Marcha fúnebre, Mahler e dodecafonismo – Até chegar aos 44 anos, quando uma revolucionária cirurgia realizada em Boston, nos Estados Unidos, o fez enxergar, o pianista e maestro Marcelo Bratke fez de seus outros sentidos intérpretes de um universo muito particular. Aprendeu a observar a vida com os ouvidos e fez da música a força máxima de sua expressão. Bratke nasceu com um raro problema congênito que limitou sua visão à quase cegueira e aprendeu a enfrentar as dificuldades aguçando sua sensibilidade. Até riu de si mesmo para driblar as chacotas do ambiente escolar quando adolescente, época em que era chamado “Ceguinho” e ensaiou seus primeiros passos musicais, instigado por um piano que chegou à casa do pai e o fez querer tocar Chopin de ouvido e obsessivamente aprender a Marcha Fúnebre: “Nasci com 2% de visão no olho direito e 8% no esquerdo. Quando eu tinha 13 anos, meu pai se separou da minha mãe e decidiu comprar um piano. Eu o visitava aos finais de semana e um dia o ouvi tocando o Prelúdio nº 4, de Chopin. Pedi a ele para tocar mais vezes e no mesmo dia já havia aprendido metade do prelúdio. Dias depois, a professora dele fez alguns testes comigo e, superexagerada, sentenciou: “Esse menino vai ser um grande pianista”. Eu assistia a muitos filmes de terror e, embora não enxergasse praticamente nada, gostava muito da tensão sonora das trilhas de filmes com o Bela Lugosi e o Vincent Price. Pensava comigo: “Ok, vou me dedicar, mas depois que aprender a tocar a Marcha Fúnebre, eu largo essa professora!”.

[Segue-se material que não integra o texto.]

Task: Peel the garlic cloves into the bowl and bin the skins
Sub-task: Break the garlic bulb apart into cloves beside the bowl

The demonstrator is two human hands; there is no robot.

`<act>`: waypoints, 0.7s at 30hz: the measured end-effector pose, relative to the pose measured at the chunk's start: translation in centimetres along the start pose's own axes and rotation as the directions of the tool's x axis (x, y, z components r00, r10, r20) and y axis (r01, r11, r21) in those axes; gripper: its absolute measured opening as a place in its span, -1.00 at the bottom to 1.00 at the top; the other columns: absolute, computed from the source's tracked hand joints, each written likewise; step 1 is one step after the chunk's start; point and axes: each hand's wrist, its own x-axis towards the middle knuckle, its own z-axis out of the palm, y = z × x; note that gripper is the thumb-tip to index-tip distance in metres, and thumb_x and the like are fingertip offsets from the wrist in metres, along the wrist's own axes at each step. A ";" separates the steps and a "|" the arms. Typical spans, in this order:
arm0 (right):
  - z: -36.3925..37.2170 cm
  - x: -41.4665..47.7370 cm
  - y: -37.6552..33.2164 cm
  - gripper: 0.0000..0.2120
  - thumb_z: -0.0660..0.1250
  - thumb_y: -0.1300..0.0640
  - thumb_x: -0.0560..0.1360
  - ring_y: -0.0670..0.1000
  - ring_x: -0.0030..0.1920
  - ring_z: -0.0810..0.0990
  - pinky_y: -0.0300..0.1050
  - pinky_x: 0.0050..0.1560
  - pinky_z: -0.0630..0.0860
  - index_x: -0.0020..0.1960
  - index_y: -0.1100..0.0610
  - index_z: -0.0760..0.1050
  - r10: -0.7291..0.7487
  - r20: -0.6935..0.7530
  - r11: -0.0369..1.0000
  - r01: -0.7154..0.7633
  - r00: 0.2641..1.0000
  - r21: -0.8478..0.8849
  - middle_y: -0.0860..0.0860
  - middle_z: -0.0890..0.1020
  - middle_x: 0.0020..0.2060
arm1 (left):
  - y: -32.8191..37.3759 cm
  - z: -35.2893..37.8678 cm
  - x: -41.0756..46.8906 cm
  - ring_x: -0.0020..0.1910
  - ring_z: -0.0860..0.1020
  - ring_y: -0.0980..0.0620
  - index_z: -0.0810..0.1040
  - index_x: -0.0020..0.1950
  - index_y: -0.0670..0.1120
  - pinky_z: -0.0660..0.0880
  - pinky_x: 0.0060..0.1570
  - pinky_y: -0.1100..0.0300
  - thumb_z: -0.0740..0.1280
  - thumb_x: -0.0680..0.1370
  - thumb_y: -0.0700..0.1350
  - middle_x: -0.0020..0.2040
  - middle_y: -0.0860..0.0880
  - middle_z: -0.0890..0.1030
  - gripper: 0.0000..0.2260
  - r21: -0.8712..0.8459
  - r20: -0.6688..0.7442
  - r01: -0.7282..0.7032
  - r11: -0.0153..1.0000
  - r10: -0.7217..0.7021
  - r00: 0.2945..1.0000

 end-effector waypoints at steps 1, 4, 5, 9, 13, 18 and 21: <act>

Superada a obsessão pelo tema funesto, a guinada para uma árdua profissionalização do jovem aspirante a pianista teria início em uma festa que contou com a ilustre e oportuna presença do maestro cearense Eleazar de Carvalho. Bratke havia aprendido a tocar de ouvido o Concerto em Ré Menor, de Bach – depois de presenciar o maestro João Carlos Martins tocar a peça em um recital na casa de seu pai – e valeu-se de seu melhor artifício para impressionar o regente: “Um belo dia, em uma festa com gente mais velha e muita molecada, vieram me dizer: ‘Marcelo, o maestro Eleazar de Carvalho está na festa. Toque algo para ele ouvir!’. Toquei o Concerto em Ré Menor, de Bach, ele ouviu atento, chegou cerimonioso e disse: ‘Menino, você vai tocar com a Sinfônica de São Paulo, vamos organizar um concerto para sua estreia!’. O grande problema é que eu tocava de ouvido e, já no primeiro ensaio, ele parou a orquestra no meio de uma cadência e disse: ‘Vamos voltar ao compasso 48 e seguir até o fim do primeiro movimento’. Até então, fingi que lia a partitura, mas tive de confessar: ‘Maestro, me desculpe, mas não sei ler, não sei o que é isso de compasso 48. Só sei tocar do começo ao fim. O senhor não pode cantarolar que pedaço é esse?’. Ele simulou com a boca, eu identifiquei o trecho e toquei até o fim. Fiz a estreia e ganhei o prêmio Revelação da APCA, em 1976. Estudava no Mackenzie e, depois do concerto, me tornei um cara famoso na escola. Lembro de uma garota que nunca tinha olhado para a minha cara e veio com o seguinte papo: ‘Pô, eu soube que você mudou, que agora você é pianista’. Minha autoestima explodiu”.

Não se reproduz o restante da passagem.